12/04/2008

...

quero falar do inverso do nada
do verso no avesso
a inversão do vazio
a caixa-preta pisada

quero mentir para a verdade
desmascará-la
ridicularizá-la
gritar pra ela,
que ela não basta

quero mensurar aquele nada
nadar nos seus ventos
e soprar os vazios que não o contém,
só o detém

quero brincar de jogar nada
espalhar cada grão de areia do parque
no fluxo dessas travessias,
andanças para subverter esse nada

quero não gostar do nada,
mangar dele,
buscar seu inverso,
e fotografá-lo.

quero ser inversamente proporcional ao nada
que é nada
mas com tudo dentro.


Vitor Aratanha

3 comentários:

Fabi disse...

Ser inversamente proporcional ao nada é d+!
Vc tbém gosta de querer né Vitor?
Adoro a sua poesia.
bjo

Anônimo disse...

Tem um humor no seu poema, gosto disso: "quero ser inversamente proporcional ao nada
que é nada
mas com tudo dentro." Foi a sacada, pra mim, adoro esse tema do nada, é um dos meus prediletos.
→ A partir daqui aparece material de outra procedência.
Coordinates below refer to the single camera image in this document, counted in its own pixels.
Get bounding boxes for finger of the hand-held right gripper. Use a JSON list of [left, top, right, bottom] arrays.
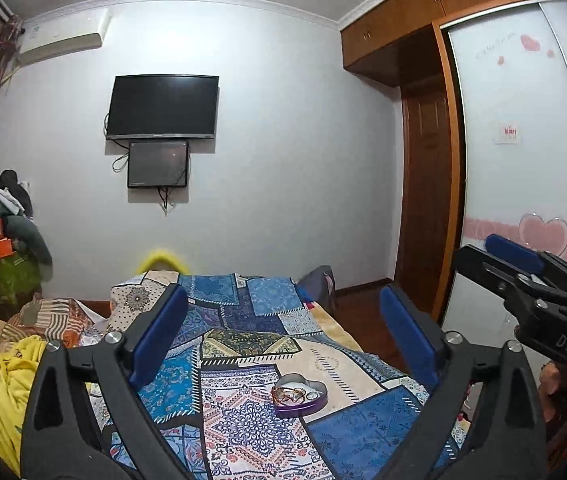
[[485, 233, 567, 292], [451, 243, 567, 324]]

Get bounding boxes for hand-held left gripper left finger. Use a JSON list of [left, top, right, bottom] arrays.
[[20, 284, 190, 480]]

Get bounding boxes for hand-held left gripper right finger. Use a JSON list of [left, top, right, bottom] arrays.
[[378, 284, 548, 480]]

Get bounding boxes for purple heart-shaped box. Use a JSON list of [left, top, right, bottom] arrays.
[[272, 373, 329, 420]]

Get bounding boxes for yellow plastic chair back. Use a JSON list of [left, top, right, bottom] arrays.
[[137, 248, 190, 275]]

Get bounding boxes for patchwork blue blanket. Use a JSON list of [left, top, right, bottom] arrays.
[[84, 270, 470, 480]]

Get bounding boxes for dark grey bag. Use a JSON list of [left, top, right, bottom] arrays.
[[295, 264, 337, 312]]

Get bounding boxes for brown wooden door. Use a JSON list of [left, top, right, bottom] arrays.
[[400, 82, 453, 307]]

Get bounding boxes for striped orange cloth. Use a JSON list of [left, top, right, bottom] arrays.
[[0, 297, 90, 357]]

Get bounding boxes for white and red door sticker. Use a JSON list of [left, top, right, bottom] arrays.
[[494, 122, 521, 145]]

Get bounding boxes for white heart-print sliding door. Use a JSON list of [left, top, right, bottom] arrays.
[[438, 0, 567, 332]]

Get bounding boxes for yellow cloth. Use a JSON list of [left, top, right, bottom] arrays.
[[0, 335, 95, 477]]

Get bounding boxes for green patterned bag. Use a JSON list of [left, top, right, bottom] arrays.
[[0, 252, 45, 307]]

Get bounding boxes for pile of clothes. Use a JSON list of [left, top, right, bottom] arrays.
[[0, 169, 54, 282]]

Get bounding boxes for wooden overhead cabinets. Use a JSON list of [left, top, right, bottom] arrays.
[[339, 0, 567, 89]]

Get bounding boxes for white air conditioner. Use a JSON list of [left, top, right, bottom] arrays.
[[16, 7, 112, 67]]

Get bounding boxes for small black wall monitor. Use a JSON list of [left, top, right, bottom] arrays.
[[127, 140, 191, 190]]

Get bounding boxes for black wall television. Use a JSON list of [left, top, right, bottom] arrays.
[[105, 75, 220, 141]]

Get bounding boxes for white curtain rail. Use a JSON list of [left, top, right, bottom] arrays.
[[0, 0, 23, 27]]

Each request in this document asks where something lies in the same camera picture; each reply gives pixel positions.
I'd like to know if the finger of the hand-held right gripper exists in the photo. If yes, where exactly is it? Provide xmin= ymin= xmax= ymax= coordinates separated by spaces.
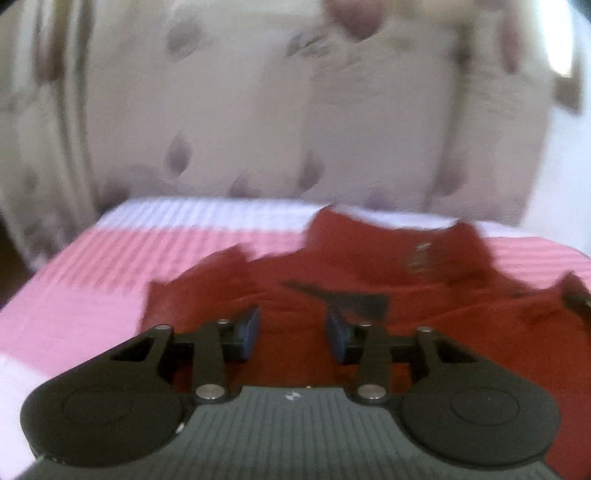
xmin=561 ymin=272 xmax=591 ymax=320

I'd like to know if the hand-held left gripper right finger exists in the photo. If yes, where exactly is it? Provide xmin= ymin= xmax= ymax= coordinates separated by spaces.
xmin=325 ymin=307 xmax=478 ymax=408

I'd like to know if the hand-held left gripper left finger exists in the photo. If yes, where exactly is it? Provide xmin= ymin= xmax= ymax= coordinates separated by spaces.
xmin=111 ymin=307 xmax=262 ymax=408

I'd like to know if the red puffer jacket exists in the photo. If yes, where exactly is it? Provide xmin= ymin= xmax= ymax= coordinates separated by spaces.
xmin=141 ymin=205 xmax=591 ymax=480

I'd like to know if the pink checked bed sheet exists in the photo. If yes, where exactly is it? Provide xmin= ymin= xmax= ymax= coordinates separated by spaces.
xmin=0 ymin=196 xmax=591 ymax=480

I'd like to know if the beige leaf print curtain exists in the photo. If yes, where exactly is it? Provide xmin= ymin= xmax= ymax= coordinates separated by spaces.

Talvez porque o nada seja condicionado pelo tudo e que por sua vez se relaciona com nosso eu para formar os valores relativos. Ou seja, o nada muda assim como mudam nossas expectativas em relação ao tudo. Entendeu? Acho que nem eu...eheh.

Menezes

Ciro disse...

É um ótimo poema... lúdico até o osso. Achei apenas as estrofes um tanto irregulares umas com as outras...
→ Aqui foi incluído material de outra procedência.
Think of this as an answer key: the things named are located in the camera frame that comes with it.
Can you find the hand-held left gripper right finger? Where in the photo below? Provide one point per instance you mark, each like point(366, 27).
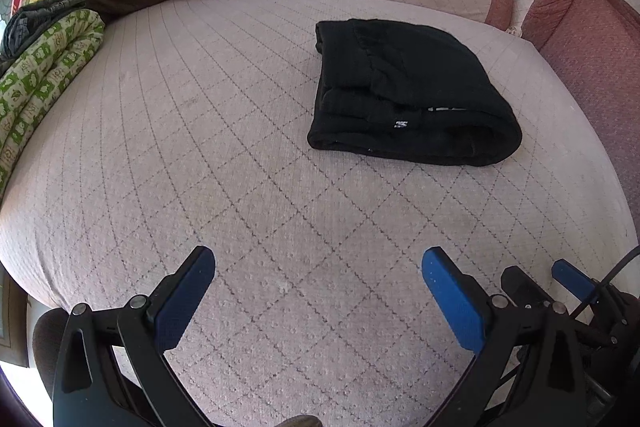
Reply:
point(452, 297)

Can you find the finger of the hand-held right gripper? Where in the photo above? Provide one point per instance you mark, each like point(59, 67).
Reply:
point(520, 287)
point(572, 279)

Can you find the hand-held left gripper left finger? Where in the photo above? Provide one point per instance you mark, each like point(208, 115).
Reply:
point(185, 297)

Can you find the black pants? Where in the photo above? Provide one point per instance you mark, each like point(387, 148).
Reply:
point(415, 82)

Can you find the pink quilted bed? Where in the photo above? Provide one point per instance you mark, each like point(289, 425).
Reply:
point(200, 157)

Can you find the dark brown chair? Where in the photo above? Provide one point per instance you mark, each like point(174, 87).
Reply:
point(47, 342)

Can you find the maroon cushion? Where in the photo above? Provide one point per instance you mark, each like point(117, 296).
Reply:
point(590, 57)

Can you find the green patterned blanket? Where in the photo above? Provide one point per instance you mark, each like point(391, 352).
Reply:
point(40, 67)

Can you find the dark grey jacket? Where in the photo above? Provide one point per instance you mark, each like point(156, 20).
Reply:
point(35, 19)

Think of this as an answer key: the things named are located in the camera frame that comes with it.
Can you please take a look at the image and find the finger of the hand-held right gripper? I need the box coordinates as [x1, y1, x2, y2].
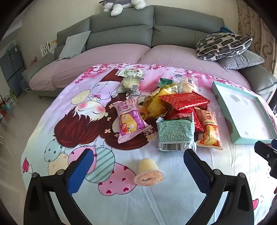
[254, 140, 277, 179]

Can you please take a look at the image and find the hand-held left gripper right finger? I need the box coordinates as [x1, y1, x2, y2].
[184, 149, 254, 225]

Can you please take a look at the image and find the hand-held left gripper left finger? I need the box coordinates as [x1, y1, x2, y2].
[23, 148, 94, 225]

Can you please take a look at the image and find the gold swiss roll packet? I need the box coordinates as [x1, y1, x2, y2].
[195, 109, 224, 150]

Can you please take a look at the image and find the green brick pattern packet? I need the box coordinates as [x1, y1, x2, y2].
[156, 112, 197, 152]

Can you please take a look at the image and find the jelly cup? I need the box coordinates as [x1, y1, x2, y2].
[133, 158, 166, 188]

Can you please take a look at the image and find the teal cardboard tray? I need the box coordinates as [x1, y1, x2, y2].
[211, 81, 277, 145]

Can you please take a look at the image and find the shiny red snack packet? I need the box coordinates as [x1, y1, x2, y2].
[192, 108, 205, 133]

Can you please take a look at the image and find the purple swiss roll packet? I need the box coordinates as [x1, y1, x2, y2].
[112, 96, 152, 144]

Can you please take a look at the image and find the red patterned snack packet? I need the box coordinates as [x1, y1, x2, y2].
[159, 92, 211, 111]

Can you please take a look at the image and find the yellow cake packet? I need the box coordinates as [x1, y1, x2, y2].
[142, 93, 172, 120]

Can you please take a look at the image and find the dark green snack packet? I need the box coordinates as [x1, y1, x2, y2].
[159, 78, 173, 88]

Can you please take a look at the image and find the pale green cake packet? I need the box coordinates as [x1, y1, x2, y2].
[121, 77, 141, 93]

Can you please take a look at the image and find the white snack packet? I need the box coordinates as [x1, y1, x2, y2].
[117, 68, 145, 79]

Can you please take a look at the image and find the printed blanket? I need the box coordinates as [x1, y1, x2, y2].
[20, 63, 277, 225]

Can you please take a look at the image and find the red packet with white label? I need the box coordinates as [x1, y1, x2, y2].
[166, 108, 194, 120]

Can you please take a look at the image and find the crumpled yellow packet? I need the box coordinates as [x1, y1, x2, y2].
[150, 84, 180, 98]

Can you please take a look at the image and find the steamed cake packet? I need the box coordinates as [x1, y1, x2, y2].
[173, 77, 199, 94]

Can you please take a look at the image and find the colourful floor clutter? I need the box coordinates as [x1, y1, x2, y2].
[0, 90, 19, 124]

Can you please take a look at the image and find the black white patterned pillow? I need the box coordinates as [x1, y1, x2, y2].
[196, 32, 253, 61]

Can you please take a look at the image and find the purple sofa cover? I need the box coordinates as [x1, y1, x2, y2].
[29, 44, 252, 98]

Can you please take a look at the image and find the blue cabinet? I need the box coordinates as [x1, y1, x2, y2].
[0, 44, 26, 97]

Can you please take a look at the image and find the light grey green pillow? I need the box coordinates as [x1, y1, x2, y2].
[58, 30, 92, 60]

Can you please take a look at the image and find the beige patterned curtain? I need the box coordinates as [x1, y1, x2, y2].
[236, 0, 277, 74]

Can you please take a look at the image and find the white magazine rack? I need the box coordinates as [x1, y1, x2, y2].
[39, 39, 58, 58]

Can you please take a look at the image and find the blue cushion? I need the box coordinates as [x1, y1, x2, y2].
[219, 25, 235, 34]

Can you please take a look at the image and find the grey green sofa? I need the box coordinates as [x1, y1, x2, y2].
[22, 5, 277, 104]

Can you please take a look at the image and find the grey white plush toy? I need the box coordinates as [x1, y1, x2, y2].
[99, 0, 146, 17]
"quero falar do inverso do nada
do verso no avesso
a inversão do vazio
a caixa-preta pisada"

esta estrofe parece ser leitmotiv do poema, a força direcional.

já esta:

"quero mentir para a verdade
desmascará-la
ridicularizá-la
gritar pra ela,
que ela não basta"

insere o tema da verdade, não o retoma, muda com radicalidade a forma do poema e não tem a beleza da primeira.

De qualquer forma, o aproveitamento do tema é muito bom. São poucos poetas que conseguem entrar nesse campo de...hmm... humor metafísico?